Se qualcuno ci chiedesse di che cosa parliamo quando parliamo di «capitale algoritmico» con ogni probabilità gli faremmo vedere un’immagine di Jeff Bezos o di Mark Zuckerberg. E sarebbe un gesto molto ragionevole. Ma non solo nel senso che gli algoritmi sono in grado di produrre immani profitti sfruttando una forza-lavoro erogata gratuitamente dagli inconsapevoli (almeno fino a ieri) utenti «profilati» e «datificati» (è il cosiddetto capitalismo «cognitivo»). Il gesto sarebbe ragionevole, spiega Ruggero Eugeni nel suo libro importante e innovativo (Il capitale algoritmico, Scholé, pp. 336, euro 21), anche perché abbiamo messo mano a una «immagine». E aggiungerebbe che le immagini digitali di ultima generazione hanno assunto un’intima, e inavvertita, funzione algoritmica.

Intanto perché intrecciano insieme un aspetto visuale, un aspetto informazionale e una serie di regole che determinano il passaggio dall’uno all’altro. In secondo luogo perché su questo intreccio si innesta il carattere di «dispositivo» di queste immagini, cioè in buona sostanza la loro capacità di mediare, e di regolamentare, una duplice tendenza: da un lato «la presa di possesso e l’ordinamento logico e geometrico del mondo da parte delle immagini (il ’farsi immagine del mondo’)», dall’altro «la manifestazione delle immagini nel mondo quali presenze molteplici, attestabili e affidabili (il ’farsi mondo dell’immagine’)».

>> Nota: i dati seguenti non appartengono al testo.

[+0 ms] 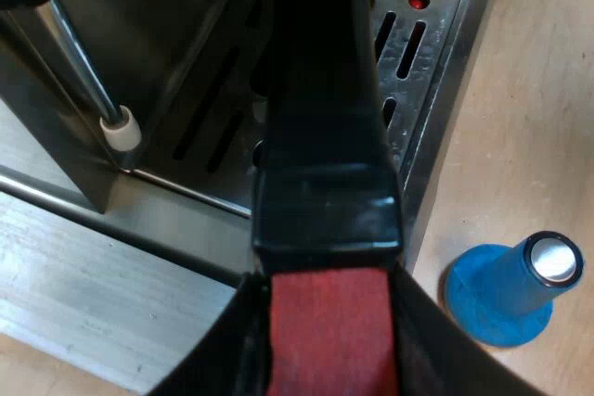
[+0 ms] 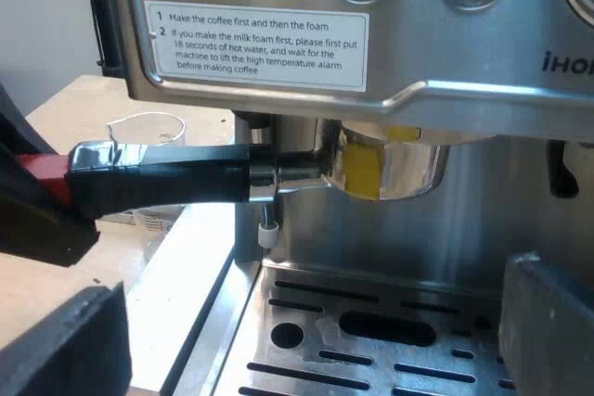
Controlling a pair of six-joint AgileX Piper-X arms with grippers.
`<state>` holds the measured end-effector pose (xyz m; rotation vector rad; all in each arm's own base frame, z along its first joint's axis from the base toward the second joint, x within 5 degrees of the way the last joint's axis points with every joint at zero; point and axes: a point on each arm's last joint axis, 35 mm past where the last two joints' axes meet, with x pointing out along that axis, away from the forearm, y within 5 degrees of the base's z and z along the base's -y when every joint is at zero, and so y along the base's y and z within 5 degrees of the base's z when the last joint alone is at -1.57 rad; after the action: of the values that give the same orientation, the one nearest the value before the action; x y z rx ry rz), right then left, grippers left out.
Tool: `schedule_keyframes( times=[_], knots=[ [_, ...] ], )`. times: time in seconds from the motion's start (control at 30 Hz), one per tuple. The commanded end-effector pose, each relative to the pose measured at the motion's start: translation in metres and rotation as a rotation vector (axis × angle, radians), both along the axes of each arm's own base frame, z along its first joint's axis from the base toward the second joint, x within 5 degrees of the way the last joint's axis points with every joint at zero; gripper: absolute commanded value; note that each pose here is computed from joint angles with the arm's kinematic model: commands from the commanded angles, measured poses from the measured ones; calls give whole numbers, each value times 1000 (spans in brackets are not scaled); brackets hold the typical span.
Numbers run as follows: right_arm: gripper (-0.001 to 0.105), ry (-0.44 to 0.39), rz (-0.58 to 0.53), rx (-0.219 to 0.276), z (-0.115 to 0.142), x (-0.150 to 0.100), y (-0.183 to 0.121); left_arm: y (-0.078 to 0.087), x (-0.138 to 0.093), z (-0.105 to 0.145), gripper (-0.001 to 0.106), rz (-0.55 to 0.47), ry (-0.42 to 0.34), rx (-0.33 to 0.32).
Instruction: Put the handle in the coffee machine
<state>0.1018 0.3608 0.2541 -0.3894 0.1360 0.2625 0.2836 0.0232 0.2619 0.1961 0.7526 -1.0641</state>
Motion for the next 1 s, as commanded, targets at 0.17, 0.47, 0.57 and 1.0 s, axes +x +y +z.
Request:
schedule_keyframes(
  times=[0.17, 0.47, 0.57, 1.0],
  knots=[
    [82, -10, -11, 1, 4, 2, 1, -18, 1, 17, 0, -89, -92, -155],
    [82, -10, -11, 1, 4, 2, 1, -16, 7, 18, 0, -29, -78, -141],
    [82, -10, -11, 1, 4, 2, 1, -16, 6, 18, 0, -29, -68, -143],
    [82, -47, -126, -24, -1, 11, -3, -18, -6, 34, 0, -62, -122, -184]
  ],
)
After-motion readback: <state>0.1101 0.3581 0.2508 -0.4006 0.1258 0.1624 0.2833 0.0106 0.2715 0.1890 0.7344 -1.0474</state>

L’ALLUSIONE a un celebre saggio di Heidegger (L’epoca dell’immagine del mondo), insieme alla sua ripresa nella forma del chiasma appena enunciato sono ovviamente del tutto intenzionali. Eugeni qui si misura con ciò che Heidegger chiamava Ge-Stell, la «riunione» di tutti i modi del dis-porre: il «dispositivo tecnico globale», come potremmo tradurre. E ci si misura mostrando che il regime tecnologico attualmente in vigore è amministrato in larga parte da immagini-algoritmi. Di cui sarà dunque bene mettere in chiaro e indagare a fondo non solo l’economia e l’ecologia ma anche il progetto politico nel quale si iscrivono.

Senza tuttavia lasciarsi fuorviare dalla credenza secondo la quale questo progetto beneficerebbe dei requisiti dell’esplicitezza e dell’intenzionalità, e attrezzandosi piuttosto per coglierne lo sporgersi, al tempo stesso oggettivo e imprevedibile, sulla «polis» in quanto comunità. Un progetto politico nel senso di «orientato al comune», dunque, prima ancora che orientato al governo o al dominio. È uno scarto che si registra spesso, quest’ultimo, come ci informa l’autore con l’aiuto di una robusta esemplificazione. Uno scarto che gli fa prendere partito, a più riprese, per un approccio ai dispositivi tecnici che sappia porre l’accento sulla «interazione tra processi di determinazione dall’alto e processi di contro o ri-determinazione dal basso all’opera in ciascun dispositivo».

NEI SEI AMPI CAPITOLI del libro, in particolare, l’economia del visuale (la circolazione di immagini), quella della luce (la circolazione di energia luminosa) e quella dell’informazione (la circolazione di dati), vengono riferite ai rispettivi contesti ecologici e politici attraverso analisi accurate e competenti dei dispositivi che ne regolano la connessione e la ricombinazione ben oltre le previsioni progettuali esplicite. Un esempio per tutti: i Google Glass messi in circolazione nel 2013 e poi ritirati dal commercio per motivi da cui Eugeni ricava molti insegnamenti.

IL FALLIMENTO di un dispositivo per la diffusione di immagini-algoritmo, infatti, ci dice molto sulla tenuta del progetto di dominio a cui il dispositivo farebbe presuntivamente riferimento (per esempio la sostituzione del mondo vero con un mondo di simulacri, compiutamente datificato ecc.) e ci richiama, piuttosto, al rapporto di intimo affidamento che l’essere umano, da sempre, stabilisce «naturalmente» con le tecnologie, suggerendo che forse è proprio questa naturale simbiosi a decidere non solo dei destini ma anche delle opportunità emancipative tenute in riserva dal «dispositivo tecnico globale».